Trying to Avoid Fraud? Get Your Rules in Order

With all of the programs initiated by the government to protect businesses from fraud, you would think they themselves would have less of it…but that’s a whole other blog. The idea behind compliance programs like
PCI (payment card industry), Red Flag Rules (governed by the Federal Trade Commission) and
HIPAA (The Health Insurance Portability and Accountability Act) is that if executed properly, your business or medical practice will GREATLY reduce its risk of becoming a victim of fraud.Most people are pretty familiar with HIPAA privacy laws thanks to those lengthy forms we are required to fill out at the doctors office. But generally speaking, when the conversation turns to PCI compliance or Red Flag Rules people tend to assume that glazed over look – and I don’t blame them.Unfortunately – these compliance programs are essential, not only to prevent fraud, but to do business in general. So, I have done my best here to explain the difference between PCI and Red Flag Rules and provide some helpful resources for businesses taking on the daunting task of compliance.
The Difference Between PCI Compliance and Red Flag Rules:

What is PCI?

PCI is a set of standards required of ANY business in order to
accept credit cards. These standards are overseen by the
PCI Security Standards Council but are set by the individual payment brands (MasterCard, Visa, Discover, and American Express) who also dictate the non-compliance penalties (pesky fees you have to keep paying until you get compliant). If you are a business of any size accepting credit cards, you must be in
compliance with
PCI Security Council standards.

What do you need to be PCI compliant?

There are a series of technical and operational assessments your business will have to conduct in order to become PCI Compliant. Many of these procedures depend on the size of a business and how it transmits and stores credit card data.

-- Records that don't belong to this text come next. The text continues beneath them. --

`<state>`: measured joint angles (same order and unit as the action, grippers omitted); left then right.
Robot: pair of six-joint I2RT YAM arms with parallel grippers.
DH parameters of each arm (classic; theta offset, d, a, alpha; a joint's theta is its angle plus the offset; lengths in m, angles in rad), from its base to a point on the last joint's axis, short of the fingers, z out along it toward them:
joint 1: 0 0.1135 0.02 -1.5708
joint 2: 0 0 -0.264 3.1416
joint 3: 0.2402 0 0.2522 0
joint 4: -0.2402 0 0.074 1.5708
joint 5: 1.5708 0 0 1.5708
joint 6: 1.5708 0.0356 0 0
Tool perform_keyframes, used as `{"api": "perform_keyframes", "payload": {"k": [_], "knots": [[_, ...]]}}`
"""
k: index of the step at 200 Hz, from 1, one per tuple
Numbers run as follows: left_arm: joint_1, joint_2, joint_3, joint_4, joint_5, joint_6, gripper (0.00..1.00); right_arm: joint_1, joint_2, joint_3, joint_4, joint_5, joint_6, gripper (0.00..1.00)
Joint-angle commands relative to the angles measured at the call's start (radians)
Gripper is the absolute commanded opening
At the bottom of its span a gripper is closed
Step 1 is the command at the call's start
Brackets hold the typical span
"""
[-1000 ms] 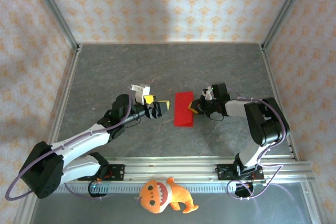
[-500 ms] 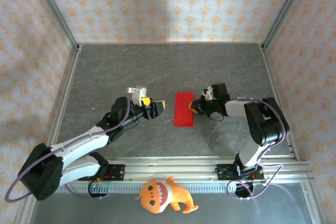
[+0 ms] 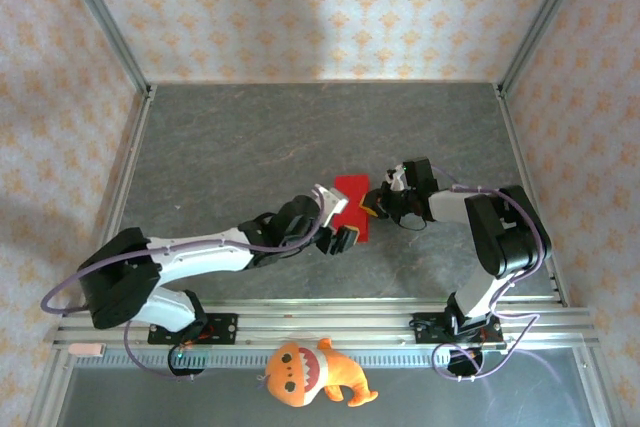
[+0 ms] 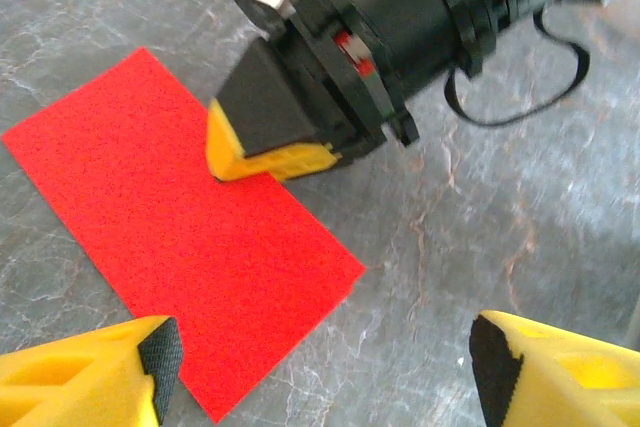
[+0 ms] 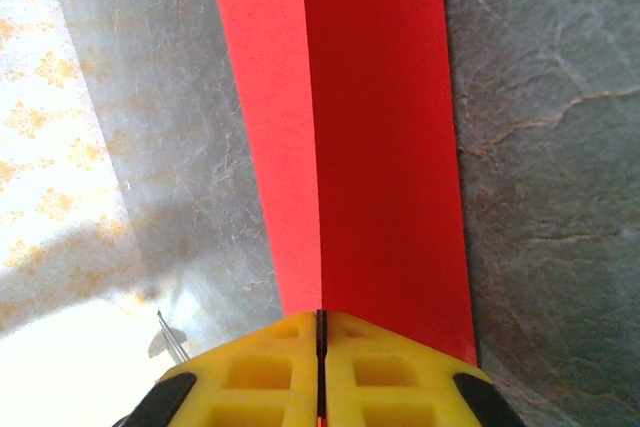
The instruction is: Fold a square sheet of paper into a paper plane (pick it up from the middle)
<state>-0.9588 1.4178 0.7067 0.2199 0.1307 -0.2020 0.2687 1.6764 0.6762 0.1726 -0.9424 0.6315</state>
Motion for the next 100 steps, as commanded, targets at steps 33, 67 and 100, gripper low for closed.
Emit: {"api": "perform_keyframes", "payload": {"k": [33, 67, 100], "knots": [[-0.150, 0.161, 0.133, -0.155, -0.252, 0.187, 0.82, 0.005, -0.009, 0.016, -0.008, 0.015, -0.005, 0.09], [-0.213, 0.267, 0.218, -0.197, -0.402, 0.236, 0.84, 0.004, -0.010, 0.016, -0.011, 0.014, -0.007, 0.09], [-0.234, 0.315, 0.250, -0.186, -0.550, 0.261, 0.85, 0.004, -0.009, 0.016, -0.011, 0.014, -0.007, 0.10]]}}
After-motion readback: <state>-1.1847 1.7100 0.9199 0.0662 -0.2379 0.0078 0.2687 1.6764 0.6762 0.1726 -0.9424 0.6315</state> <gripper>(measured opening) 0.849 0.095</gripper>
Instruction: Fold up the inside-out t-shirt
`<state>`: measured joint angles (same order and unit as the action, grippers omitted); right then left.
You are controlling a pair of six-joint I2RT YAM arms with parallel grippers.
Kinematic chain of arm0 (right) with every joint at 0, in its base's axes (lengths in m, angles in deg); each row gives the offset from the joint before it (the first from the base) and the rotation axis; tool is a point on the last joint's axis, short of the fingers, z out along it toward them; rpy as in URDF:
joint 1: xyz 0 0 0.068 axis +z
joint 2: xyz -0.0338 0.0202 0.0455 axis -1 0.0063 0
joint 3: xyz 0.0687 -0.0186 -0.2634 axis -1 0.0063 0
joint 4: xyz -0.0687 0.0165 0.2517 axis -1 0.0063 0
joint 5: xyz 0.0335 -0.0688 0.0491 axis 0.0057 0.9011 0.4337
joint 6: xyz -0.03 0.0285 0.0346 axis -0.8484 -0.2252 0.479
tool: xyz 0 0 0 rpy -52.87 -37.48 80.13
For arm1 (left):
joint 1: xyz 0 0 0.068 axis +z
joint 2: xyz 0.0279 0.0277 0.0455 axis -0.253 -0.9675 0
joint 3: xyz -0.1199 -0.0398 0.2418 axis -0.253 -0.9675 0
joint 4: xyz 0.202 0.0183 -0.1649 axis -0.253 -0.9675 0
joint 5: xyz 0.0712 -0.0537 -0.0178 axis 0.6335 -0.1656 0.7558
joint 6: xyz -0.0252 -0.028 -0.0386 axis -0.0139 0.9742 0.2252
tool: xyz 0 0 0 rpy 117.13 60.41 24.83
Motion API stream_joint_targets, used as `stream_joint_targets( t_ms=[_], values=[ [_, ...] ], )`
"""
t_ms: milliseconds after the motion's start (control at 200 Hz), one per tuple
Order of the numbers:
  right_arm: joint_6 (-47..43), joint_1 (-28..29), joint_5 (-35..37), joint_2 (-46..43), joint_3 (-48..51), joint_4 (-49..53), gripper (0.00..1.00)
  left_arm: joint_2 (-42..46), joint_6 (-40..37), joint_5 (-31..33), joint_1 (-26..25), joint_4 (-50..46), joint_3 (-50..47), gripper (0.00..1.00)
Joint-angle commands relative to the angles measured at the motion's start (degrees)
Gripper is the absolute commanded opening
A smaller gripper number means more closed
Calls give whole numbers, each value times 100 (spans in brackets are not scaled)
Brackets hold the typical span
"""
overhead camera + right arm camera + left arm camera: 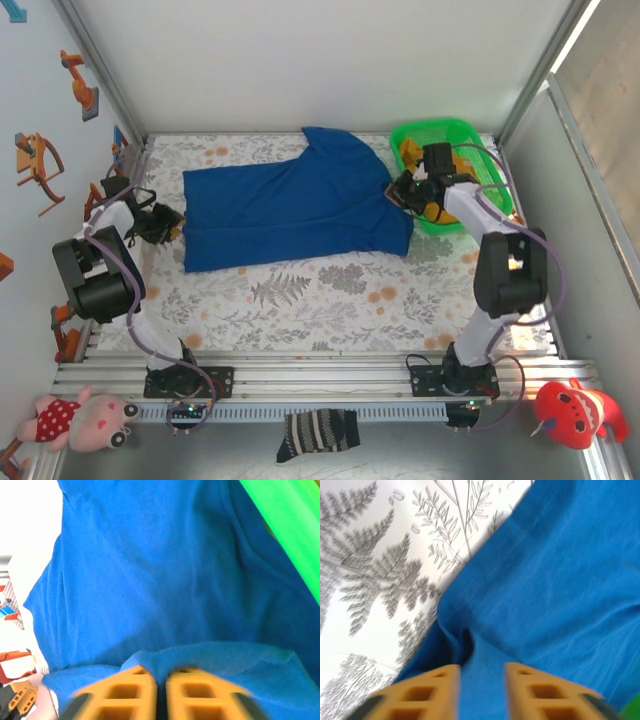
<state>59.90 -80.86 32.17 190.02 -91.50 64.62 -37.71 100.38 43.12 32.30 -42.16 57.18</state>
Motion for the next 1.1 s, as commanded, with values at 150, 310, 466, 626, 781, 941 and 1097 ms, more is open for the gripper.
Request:
stream_joint_targets(
  t_ms=[150,310,466,626,781,941,1097],
  values=[
    [-499,284,366,-455,-38,192,35,-59,130,-121,-168,281,658,57],
    [-608,691,902,-873,639,408,34,698,155,-171,-399,246,251,60],
    [-582,956,1110,-456,749,362,34,1305,196,-60,-806,263,-458,60],
    [-581,1046,1279,85,525,330,33,1427,178,88,-1043,398,-977,60],
    [-547,1118,1309,493,293,362,31,1206,159,117,-1113,503,-1112,60],
    [-468,1143,1306,784,124,360,31,1136,198,146,-1166,583,-1127,60],
    [-416,1152,1196,915,3,312,0,1106,213,143,-1184,592,-1097,61]
  ],
)
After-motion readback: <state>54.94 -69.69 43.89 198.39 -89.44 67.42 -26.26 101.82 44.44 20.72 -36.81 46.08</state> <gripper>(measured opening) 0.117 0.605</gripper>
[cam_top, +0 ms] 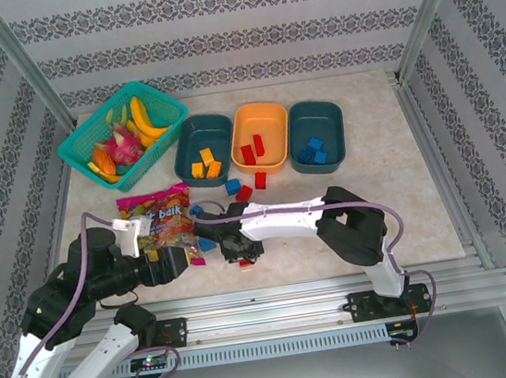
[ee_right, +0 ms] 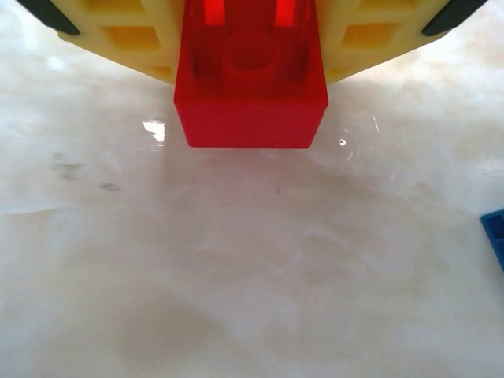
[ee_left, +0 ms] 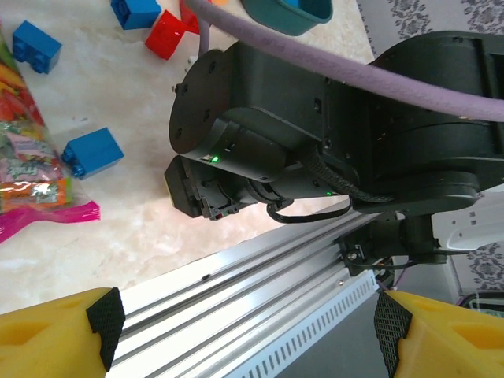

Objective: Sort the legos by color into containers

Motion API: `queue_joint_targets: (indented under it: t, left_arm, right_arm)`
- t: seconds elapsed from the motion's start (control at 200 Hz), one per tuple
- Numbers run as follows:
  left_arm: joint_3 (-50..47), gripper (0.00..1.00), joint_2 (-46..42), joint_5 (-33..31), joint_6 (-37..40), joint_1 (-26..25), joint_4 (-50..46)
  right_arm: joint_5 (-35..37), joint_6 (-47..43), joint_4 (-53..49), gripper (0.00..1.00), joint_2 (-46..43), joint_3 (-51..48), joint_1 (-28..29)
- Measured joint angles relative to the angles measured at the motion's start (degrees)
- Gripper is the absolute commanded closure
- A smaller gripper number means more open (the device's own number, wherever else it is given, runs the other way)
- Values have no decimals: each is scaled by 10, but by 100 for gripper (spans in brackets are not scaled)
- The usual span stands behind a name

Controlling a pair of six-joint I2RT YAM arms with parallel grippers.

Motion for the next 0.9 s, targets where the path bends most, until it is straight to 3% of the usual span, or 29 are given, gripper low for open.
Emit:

Here is a link to getting started with PCI Compliance

What are Red Flag Rules?

These rules, developed and governed by the FTC require certain businesses and organizations to develop and implement a written
Identity Theft Prevention Program (a book) designed to detect the “red flags” associated with identity theft. These rules are meant to help businesses notice suspicious activity and prevent it from escalating further.

The only types of businesses required to have a Red Flag Rulebooks are:

  • Financial institutions and creditors that hold consumer accounts designed to permit multiple payments or transactions — or any other account for which there is a reasonably foreseeable risk of identity theft. This includes all banks, savings associations, and credit unions, regardless of whether they hold a transaction account belonging to a consumer; and anyone else who directly or indirectly holds a transaction account belonging to a consumer.

How do I get my Red Flag Rules in order?

The FTC has very specific guidelines for compiling Red Flag Rule books. These books must include “…reasonable policies and procedures for detecting, preventing, and mitigating identity theft.”

These Books should enable the organization to:

  • Identify relevant patterns, practices, and specific forms of activity — the “red flags” — that signal possible identity theft;
  • Incorporate business practices to detect red flags;
  • Detail your appropriate response to any red flags you detect to prevent and mitigate identity theft; and
  • Be updated periodically to reflect changes in risks from identity theft.